Remember the first 10 feet are the toughest. So from a standing start, try to go just 20 feet and then stop. Then do it again, and again until it feels comfortable. Shifting from 1st to second is easy. It's the dead stop and first 10 or 20 feet that takes the practice.
Once you have the hang of this on the level ground you will find it a lot more challanging to stat from a dead stop facing uphill (like at a red light or stop sign). But that too is a learned skill.
If you are not getting the hang of it on the first few tries, don't worry. Simply stop, get off the bike and take 5 minutes to focus and try it again.
Great advice! That is exactly what I did when I first got mine. I am lucky enough to have a little used road past where I live during the day. I just went out there and did a bunch of starts and stops.

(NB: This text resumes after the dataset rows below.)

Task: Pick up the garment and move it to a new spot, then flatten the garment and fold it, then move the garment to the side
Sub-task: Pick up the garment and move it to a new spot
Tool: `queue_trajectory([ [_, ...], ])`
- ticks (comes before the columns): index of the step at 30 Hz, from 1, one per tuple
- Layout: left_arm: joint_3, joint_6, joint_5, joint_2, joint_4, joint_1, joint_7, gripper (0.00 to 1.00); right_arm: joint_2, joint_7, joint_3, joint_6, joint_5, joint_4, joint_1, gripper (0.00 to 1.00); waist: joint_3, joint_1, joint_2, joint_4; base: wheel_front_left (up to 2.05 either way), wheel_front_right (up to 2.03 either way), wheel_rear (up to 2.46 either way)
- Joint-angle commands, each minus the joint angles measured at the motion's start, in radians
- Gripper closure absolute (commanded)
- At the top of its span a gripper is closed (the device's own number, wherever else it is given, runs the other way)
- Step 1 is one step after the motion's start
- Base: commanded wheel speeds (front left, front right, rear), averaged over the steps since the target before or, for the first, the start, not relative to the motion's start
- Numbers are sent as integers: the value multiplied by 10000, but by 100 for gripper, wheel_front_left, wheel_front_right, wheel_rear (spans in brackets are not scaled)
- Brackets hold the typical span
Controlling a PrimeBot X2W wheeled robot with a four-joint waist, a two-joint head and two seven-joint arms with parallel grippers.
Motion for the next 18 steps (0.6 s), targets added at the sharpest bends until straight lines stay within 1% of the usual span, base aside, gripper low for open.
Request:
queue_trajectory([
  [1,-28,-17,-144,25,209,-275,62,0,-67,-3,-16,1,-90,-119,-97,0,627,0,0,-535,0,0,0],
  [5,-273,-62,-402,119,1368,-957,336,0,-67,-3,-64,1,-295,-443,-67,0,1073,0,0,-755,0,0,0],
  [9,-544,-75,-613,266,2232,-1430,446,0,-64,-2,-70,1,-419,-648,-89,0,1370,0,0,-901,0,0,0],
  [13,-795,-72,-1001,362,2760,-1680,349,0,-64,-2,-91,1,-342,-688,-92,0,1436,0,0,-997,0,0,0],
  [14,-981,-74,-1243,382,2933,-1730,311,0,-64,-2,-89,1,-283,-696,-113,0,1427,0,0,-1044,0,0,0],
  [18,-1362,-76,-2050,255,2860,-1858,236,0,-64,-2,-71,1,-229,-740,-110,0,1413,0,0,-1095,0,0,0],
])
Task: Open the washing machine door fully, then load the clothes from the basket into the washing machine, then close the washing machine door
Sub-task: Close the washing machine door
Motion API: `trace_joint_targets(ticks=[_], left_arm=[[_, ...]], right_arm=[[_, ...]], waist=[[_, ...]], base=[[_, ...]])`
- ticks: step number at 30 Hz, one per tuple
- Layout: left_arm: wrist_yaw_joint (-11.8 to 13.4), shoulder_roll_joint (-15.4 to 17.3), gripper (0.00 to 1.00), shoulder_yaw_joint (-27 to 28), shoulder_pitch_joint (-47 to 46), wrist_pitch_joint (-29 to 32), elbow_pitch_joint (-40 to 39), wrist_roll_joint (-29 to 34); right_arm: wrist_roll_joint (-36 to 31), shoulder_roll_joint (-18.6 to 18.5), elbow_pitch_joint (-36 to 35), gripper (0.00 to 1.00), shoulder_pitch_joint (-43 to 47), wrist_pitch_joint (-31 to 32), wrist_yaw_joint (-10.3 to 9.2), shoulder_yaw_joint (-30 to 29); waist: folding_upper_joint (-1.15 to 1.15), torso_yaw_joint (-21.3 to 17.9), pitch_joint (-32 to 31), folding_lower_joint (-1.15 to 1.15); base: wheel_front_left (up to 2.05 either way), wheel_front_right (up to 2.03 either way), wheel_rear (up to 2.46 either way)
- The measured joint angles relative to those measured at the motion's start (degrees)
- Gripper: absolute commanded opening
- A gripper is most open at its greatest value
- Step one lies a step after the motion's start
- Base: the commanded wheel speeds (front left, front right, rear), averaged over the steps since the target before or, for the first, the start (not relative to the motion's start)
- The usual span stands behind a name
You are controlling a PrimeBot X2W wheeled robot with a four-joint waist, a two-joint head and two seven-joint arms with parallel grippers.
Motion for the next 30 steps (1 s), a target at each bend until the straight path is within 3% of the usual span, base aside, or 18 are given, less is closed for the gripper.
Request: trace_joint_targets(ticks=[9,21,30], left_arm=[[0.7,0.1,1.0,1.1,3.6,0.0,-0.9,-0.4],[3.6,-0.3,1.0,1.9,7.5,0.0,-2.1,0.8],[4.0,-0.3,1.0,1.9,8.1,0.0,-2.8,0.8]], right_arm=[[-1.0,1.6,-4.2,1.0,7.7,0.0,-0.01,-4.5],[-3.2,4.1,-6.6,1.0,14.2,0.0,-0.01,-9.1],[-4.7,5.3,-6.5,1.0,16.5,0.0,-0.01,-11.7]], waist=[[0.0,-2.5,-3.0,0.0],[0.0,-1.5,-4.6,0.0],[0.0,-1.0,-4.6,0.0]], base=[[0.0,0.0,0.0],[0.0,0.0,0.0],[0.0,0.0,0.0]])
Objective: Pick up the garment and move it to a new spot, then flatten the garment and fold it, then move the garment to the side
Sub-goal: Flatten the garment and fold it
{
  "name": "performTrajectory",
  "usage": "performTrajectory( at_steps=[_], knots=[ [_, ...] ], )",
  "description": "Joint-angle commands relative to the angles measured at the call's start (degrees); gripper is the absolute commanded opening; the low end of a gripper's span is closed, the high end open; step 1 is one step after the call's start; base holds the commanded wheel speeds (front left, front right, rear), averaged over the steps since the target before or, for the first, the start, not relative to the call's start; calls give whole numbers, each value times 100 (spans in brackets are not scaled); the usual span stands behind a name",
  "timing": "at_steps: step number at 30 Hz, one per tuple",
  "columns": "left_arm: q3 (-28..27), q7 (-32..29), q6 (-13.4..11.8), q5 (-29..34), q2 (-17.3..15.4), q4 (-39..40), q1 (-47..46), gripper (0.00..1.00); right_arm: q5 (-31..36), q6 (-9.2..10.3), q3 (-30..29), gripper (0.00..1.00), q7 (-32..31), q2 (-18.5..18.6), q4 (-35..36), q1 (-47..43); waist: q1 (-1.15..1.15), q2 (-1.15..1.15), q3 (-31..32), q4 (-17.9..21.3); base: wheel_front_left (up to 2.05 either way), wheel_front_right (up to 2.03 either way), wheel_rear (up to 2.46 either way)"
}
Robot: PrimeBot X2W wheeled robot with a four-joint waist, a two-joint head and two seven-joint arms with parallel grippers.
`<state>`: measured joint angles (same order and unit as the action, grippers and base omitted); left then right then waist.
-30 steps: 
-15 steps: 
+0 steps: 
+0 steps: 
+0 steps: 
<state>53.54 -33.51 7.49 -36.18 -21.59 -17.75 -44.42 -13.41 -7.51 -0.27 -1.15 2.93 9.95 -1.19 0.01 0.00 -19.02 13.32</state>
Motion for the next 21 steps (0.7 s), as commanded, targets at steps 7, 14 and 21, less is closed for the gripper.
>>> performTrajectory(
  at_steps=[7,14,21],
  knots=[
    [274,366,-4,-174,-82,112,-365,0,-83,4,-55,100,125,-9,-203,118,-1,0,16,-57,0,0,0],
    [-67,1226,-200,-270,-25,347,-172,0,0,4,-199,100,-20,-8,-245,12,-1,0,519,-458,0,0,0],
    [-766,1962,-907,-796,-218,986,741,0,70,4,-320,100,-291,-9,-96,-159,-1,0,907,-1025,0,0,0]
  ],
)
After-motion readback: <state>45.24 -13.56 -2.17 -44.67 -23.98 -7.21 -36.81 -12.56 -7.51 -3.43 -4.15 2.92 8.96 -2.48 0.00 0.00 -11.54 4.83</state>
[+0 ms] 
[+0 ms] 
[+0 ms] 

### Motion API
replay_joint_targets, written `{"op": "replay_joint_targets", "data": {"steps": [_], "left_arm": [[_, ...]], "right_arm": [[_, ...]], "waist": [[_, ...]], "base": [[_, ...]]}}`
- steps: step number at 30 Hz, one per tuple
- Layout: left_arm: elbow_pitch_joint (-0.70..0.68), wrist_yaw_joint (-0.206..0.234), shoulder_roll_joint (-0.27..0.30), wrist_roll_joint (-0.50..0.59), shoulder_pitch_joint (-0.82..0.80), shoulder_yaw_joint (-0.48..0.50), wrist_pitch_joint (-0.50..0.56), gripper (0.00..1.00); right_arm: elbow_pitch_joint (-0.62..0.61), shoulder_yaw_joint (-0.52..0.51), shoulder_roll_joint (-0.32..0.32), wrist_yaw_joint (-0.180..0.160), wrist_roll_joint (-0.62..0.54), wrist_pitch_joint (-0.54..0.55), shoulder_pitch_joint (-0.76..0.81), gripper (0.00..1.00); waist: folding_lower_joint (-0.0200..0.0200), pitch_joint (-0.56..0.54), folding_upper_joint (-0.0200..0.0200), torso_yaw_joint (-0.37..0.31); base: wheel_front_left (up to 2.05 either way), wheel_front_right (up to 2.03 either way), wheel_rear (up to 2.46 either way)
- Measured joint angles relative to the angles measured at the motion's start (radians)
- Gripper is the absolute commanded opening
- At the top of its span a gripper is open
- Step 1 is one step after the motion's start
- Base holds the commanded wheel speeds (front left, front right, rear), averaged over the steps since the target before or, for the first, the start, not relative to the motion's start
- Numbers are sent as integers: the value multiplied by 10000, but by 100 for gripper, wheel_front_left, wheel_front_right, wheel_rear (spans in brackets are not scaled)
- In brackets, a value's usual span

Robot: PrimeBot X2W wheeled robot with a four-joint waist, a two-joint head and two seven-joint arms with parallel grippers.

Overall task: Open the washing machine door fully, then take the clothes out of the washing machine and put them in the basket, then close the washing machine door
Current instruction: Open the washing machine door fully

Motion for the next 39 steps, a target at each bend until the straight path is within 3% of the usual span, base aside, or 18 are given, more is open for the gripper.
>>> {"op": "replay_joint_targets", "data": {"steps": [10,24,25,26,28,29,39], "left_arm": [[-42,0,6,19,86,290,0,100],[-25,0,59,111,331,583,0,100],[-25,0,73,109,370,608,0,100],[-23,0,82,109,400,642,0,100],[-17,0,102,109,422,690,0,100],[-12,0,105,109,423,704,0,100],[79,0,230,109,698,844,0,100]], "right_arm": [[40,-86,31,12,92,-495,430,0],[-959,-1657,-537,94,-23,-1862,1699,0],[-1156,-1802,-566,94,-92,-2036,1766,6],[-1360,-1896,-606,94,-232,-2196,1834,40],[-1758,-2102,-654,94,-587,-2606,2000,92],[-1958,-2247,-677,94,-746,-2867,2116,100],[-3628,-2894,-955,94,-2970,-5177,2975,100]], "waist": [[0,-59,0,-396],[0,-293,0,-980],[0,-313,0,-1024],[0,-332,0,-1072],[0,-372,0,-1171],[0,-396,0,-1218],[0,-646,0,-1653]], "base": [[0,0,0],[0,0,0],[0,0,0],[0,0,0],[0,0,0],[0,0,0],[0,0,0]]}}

I think what helped me more than anything was the time thinking about how to do it when I was off the bike after my first couple of times trying.I would picture in my mind how I should approach different situations that were normal to riding a bike like coming to and from a stop sign or stopping quickly,on a hill or slow sharp turns.the left slow turn around in the road maneuver was always the hardest for me but I found that more I thought about situations the easier they became to do.
Forgive me for bringing up this old subject but asides from clutch, I have doubts...
The timing control, or the left handle control... I retard the timing to start the bike, of course, but then when it starts I advance timing to allow the bike to run better. In old cars (my real hobby), that is mostly all you do... retard timing to start and then advance it all the way for normal driving.
However, in my 1949 HD's case, I need to be playing with it, mostly if I go slowly... I need to retard it so the bike will run smoothly, and not pulling itself a bit, and so that when I accelerate it will respond adequately. If it is too advanced, it won't accelerate properly. Let's say that if I have to accelerate from going slow, I need to move both fists or handle bar controls, at about the same time.
Is this regular procedure or do I have something perhaps not properly adjusted on my bike?
If I am going 'fast' with the engine at higher rpm's, I can leave the timing advanced and forget about it, but when going slow I do need to retard it or otherwise the bike will not respond.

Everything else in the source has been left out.